Sidang perkara ini dipimpin hakim konstitusi, Arief Hidayat, didampingi dua hakim konstitusi lainnya, yaitu Suhartoyo dan Wahiduddin Adam.
"Jadi, perbaikan permohonan secara tertulis sudah diterima di kepaniteraan. Majelis panel sudah membaca sehingga, tidak perlu disampaikan keseluruhan. Pokok perubahan saja," kata Arief Hidayat, saat sesi persidangan.
Sementara itu, Muhammad Isnur menyampaikan ada lima poin perubahan dari permohonan yang sudah disampaikan.
"Pertama, pembentuk undang-undang melakukan penyelundupan hukum dalam proses perencanaan dan pembahasan perubahan kedua UU KPK," kata Isnur, kepada majelis hakim konstitusi.
Pada berkas permohonan perbaikan, pihaknya mengungkapkan bagaimana modus penyelundupan yang dilakukan oleh pembentuk undang-undang atau dalam hal ini DPR RI.
"Kami membuatkan chart atau diagram pembahasan yang tidak lebih dari 14 hari," kata dia.
Selain membeberkan modus penyelundupan hukum berupa terbitkannya UU KPK hasil revisi, dia membeberkan soal pembentukan aturan itu yang tidak partisipatif.

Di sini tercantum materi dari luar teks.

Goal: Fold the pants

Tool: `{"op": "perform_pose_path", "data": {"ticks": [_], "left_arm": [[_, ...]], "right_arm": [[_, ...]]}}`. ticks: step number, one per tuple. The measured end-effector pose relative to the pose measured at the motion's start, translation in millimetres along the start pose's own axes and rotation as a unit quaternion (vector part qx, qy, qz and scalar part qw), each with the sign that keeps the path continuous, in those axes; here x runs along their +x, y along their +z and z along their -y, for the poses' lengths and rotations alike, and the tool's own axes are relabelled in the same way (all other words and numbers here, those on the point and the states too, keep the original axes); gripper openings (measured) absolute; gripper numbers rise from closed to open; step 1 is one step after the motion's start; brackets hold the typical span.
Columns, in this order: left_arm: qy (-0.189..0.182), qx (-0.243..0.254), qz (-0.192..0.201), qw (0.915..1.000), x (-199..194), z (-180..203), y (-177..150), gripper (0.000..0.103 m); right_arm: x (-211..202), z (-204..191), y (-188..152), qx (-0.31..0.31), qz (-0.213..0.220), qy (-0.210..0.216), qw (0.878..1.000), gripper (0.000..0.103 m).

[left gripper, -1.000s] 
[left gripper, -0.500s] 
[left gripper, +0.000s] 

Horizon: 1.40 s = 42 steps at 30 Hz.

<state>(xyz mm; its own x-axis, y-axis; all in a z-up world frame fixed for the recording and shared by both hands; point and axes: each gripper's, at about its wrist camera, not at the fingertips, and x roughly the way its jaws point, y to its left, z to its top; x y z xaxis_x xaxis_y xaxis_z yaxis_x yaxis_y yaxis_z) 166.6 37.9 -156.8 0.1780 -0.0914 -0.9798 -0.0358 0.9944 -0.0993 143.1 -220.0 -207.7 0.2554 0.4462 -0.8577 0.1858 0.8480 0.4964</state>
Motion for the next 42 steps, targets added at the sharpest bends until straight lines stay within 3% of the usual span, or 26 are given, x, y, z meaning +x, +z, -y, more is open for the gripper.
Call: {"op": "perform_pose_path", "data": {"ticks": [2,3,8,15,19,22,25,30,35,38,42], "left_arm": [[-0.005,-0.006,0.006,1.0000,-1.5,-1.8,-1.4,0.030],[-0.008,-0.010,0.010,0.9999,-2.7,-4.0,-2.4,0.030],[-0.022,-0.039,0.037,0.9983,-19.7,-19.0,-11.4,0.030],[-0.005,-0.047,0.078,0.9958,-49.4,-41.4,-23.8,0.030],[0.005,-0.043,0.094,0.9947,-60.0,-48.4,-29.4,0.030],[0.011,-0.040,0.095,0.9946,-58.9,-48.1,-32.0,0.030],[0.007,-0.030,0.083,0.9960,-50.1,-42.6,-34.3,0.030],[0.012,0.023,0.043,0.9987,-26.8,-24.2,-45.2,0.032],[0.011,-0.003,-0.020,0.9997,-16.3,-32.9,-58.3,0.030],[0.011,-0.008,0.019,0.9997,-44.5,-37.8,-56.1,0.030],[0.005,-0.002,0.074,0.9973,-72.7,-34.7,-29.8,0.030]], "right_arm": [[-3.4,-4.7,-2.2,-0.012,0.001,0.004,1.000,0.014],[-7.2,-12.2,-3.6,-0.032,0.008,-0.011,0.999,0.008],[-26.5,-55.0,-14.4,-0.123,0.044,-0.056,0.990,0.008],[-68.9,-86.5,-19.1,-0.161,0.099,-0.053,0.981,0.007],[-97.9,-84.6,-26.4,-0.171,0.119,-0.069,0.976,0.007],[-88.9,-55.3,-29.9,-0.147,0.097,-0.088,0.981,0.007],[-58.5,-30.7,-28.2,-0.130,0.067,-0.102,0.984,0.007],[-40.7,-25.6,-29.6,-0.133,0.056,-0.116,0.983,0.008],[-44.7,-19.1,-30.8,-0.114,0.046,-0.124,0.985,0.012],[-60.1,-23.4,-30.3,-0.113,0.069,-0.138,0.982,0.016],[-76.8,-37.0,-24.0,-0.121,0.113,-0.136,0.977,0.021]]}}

Dalam hal ini, kata dia, DPR RI tidak melibatkan KPK dan perwakilan elemen masyarakat selama proses pembahasan UU tersebut.
Lalu, pada saat pengambilan keputusan pengesahan UU, dia melanjutkan, sidang paripurna tidak kuorum.
Terakhir, pihaknya menemukan fakta bahwa pembentuk undang-undang menggunakan naskah akademik fiktif yang tidak memenuhi syarat perencanaan perubahan kedua UU KPK.
"Kami menemukan fakta di halaman 1, 2 naskah akademik 2019 di halaman 3 sampai berikutnya menggunakan naskah akademik 2011," ungkapnya.
Semua temuan adanya dugaan penyelundupan hukum itu, kata dia, dilengkapi bukti-bukti pendukung.
"Kami sudah kumpulkan video bukti sesuai saran yang mulia," kata dia.
Mengingat adanya dugaan cacat formil selama proses pembentukan UU itu, dia mengharapkan, agar UU KPK hasil revisi dinyatakan tidak berlaku.